Ce 27 mars 2004, Dimitri Yachvili avait régné sur Twickenham. Il y avait lui, le faiseur de miracles, et les autres, humbles soldats. Dans ces moments privilégiés, l’euphorie amène le buteur dans une autre dimension :  « Tu es transporté. J’ai en tête l’image de Jonny Wilkinson quand il inscrit son drop en finale de Coupe du monde en 2003. Quand il le passe, il est complètement perdu dans ses émotions. Il sait que le match n’est pas encore fini mais il est déjà ailleurs. » Romain Teulet parle de cette sensation avec une pointe de nostalgie :  « C’est comme quand Michael Jordan marquait le panier de victoire ou quand un gardien arrête le tir au but qui sacre son équipe. Tu finis porté en triomphe. C’est l’instant ultime. » Une parenthèse de gloire et d’extase comme une juste récompense pour les milliers de coups de pied passés dans le froid et sous la pluie.

Grant Fox : premier Monsieur cent pour cent

Les buteurs n’ont pas toujours été des métronomes. Avant, en gros, les années 90, personne ne s’émouvait quand un artilleur finissait un match avec un taux de cinquante pour cent. Aujourd’hui, il passerait pour un… amateur. Mais des noms aussi connus que Cambérabéro ou Romeu étaient loin de finir avec des cartons pleins.

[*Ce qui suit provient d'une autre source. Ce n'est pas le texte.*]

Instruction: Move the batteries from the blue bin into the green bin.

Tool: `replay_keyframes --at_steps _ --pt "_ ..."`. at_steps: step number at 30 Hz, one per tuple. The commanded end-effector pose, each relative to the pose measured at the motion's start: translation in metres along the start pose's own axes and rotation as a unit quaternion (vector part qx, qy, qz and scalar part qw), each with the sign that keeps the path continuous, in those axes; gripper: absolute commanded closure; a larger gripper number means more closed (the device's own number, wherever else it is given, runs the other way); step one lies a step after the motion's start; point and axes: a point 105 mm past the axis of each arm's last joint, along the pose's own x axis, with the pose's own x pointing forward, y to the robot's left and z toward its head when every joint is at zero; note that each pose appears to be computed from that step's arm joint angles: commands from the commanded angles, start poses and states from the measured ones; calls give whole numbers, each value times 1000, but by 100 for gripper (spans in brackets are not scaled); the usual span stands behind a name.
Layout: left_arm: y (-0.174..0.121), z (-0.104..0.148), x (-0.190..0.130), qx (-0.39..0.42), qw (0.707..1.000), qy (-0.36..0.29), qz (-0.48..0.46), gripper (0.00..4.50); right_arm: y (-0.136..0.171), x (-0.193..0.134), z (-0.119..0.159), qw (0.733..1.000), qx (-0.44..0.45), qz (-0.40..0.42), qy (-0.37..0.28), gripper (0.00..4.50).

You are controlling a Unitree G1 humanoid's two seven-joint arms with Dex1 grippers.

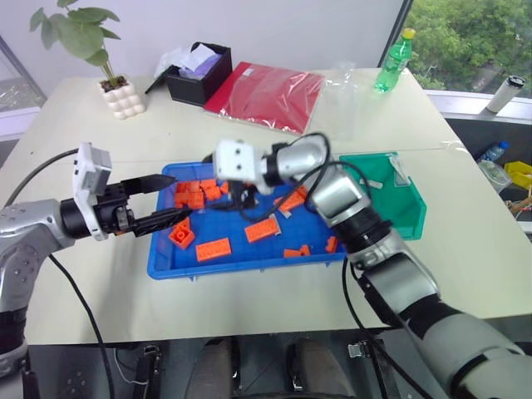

À partir de quand, est-on devenu exigeant avec les buteurs ? Un nom nous revient en mémoire, Grant Fox. Le demi d’ouverture des All Blacks entre 1985 et 1993 fut à notre souvenir le premier à finir plusieurs rencontres avec un cent pour cent de réussite, sur plus de trois coups de pied tentés. La Coupe du monde de 1987 fut son chef-d’œuvre : il marqua tout en quart de finale contre l’Écosse, vingt-deux points, six pénalités plus deux transformations. Ceci fit gonfler le score à 30 à 3 alors que les Écossais n’avaient pas été si dominés que ça. L’année suivante, il participa au triomphe des All Blacks sur le pays de Galles 54 à 9 non seulement sans manquer un coup de pied sur dix, mais en passant huit transformations estimées difficiles (avec des angles variés). On se souvient en 1990 de son six sur six (cinq pénalités plus une transformation) qui permit à la Nouvelle-Zélande de battre 21 à 18 une forte Écosse qui sortait du grand chelem. Ce qui paraît banal aujourd’hui faisait sensation. J.P.